YOUR ASSIGNMENT
Give back all of the data, word for word.

━━━━━━━━━━

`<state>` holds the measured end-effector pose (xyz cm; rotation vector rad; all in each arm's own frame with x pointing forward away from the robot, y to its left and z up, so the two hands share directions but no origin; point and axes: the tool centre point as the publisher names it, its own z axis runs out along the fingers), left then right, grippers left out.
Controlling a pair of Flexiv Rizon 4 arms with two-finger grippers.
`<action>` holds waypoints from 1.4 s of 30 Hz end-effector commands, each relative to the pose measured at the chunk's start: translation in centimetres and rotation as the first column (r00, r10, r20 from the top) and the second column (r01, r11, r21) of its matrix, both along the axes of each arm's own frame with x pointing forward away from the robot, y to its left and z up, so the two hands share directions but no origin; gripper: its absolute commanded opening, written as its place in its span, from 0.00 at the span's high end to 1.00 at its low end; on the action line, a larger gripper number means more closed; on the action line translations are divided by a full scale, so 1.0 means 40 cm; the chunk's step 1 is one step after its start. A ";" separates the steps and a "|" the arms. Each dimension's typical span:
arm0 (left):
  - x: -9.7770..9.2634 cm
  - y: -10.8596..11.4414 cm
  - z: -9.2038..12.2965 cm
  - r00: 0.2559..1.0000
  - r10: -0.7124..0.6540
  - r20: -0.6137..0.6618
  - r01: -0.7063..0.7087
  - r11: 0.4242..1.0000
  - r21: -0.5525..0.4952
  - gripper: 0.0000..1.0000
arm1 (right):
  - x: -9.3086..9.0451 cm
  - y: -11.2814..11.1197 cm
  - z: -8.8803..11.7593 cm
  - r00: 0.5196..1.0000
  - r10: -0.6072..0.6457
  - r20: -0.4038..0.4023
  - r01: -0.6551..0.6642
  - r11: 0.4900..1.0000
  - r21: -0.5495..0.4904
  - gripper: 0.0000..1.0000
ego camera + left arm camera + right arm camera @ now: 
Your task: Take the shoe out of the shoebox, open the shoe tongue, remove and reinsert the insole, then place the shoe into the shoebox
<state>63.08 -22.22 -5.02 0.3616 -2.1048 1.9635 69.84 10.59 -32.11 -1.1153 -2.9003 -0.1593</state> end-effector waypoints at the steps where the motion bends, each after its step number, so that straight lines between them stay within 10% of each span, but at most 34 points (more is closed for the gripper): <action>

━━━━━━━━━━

SOLUTION TO THE PROBLEM
`<state>` holds the measured end-effector pose (xyz cm; rotation vector rad; all in each arm's own frame with x pointing forward away from the robot, y to its left and z up, so the two hands share directions but no origin; point and axes: the tool centre point as the publisher names it, its own z axis runs out along the fingers), left then right, grippers left out.
Controlling a pair of Flexiv Rizon 4 arms with two-finger grippers.
`<action>` holds waypoints from 1.4 s of 30 Hz end-effector commands, each relative to the pose measured at the chunk's start: translation in centimetres and rotation as the first column (r00, r10, r20 from the top) and the second column (r01, r11, r21) of its matrix, both along the axes of each arm's own frame with x pointing forward away from the robot, y to its left and z up, so the two hands share directions but no origin; gripper: its absolute commanded opening, written as its place in its span, from 0.00 at the span's high end to 1.00 at its low end; on the action line, a larger gripper number means more closed; on the action line translations are divided by a full scale, so 1.0 means 40 cm; the chunk's step 1 is one step after its start. A ";" separates the steps and a "|" the arms. Each dimension's typical span:
arm0 (left):
  - x: -9.7770..9.2634 cm
  - y: -10.8596..11.4414 cm
  - z: -9.2038..12.2965 cm
  - r00: 0.2559..1.0000
  - r10: -0.7124..0.6540
  - r20: -0.6137..0.6618
  - r01: -0.7063..0.7087
  - r11: 0.4242..1.0000
  - r21: -0.5525..0.4952
  - gripper: 0.0000..1.0000
arm1 (right):
  - x: -9.3086..9.0451 cm
  - y: -11.2814..11.1197 cm
  - z: -8.8803..11.7593 cm
  - r00: 0.5196..1.0000
  - r10: -0.6072..0.6457
  - r20: -0.4038..0.4023
  - r01: -0.6551..0.6642
  - r11: 0.4900..1.0000
  - r21: -0.5495..0.4904
  - gripper: 0.0000..1.0000
ego camera + left arm camera + right arm camera @ now: 
Your task: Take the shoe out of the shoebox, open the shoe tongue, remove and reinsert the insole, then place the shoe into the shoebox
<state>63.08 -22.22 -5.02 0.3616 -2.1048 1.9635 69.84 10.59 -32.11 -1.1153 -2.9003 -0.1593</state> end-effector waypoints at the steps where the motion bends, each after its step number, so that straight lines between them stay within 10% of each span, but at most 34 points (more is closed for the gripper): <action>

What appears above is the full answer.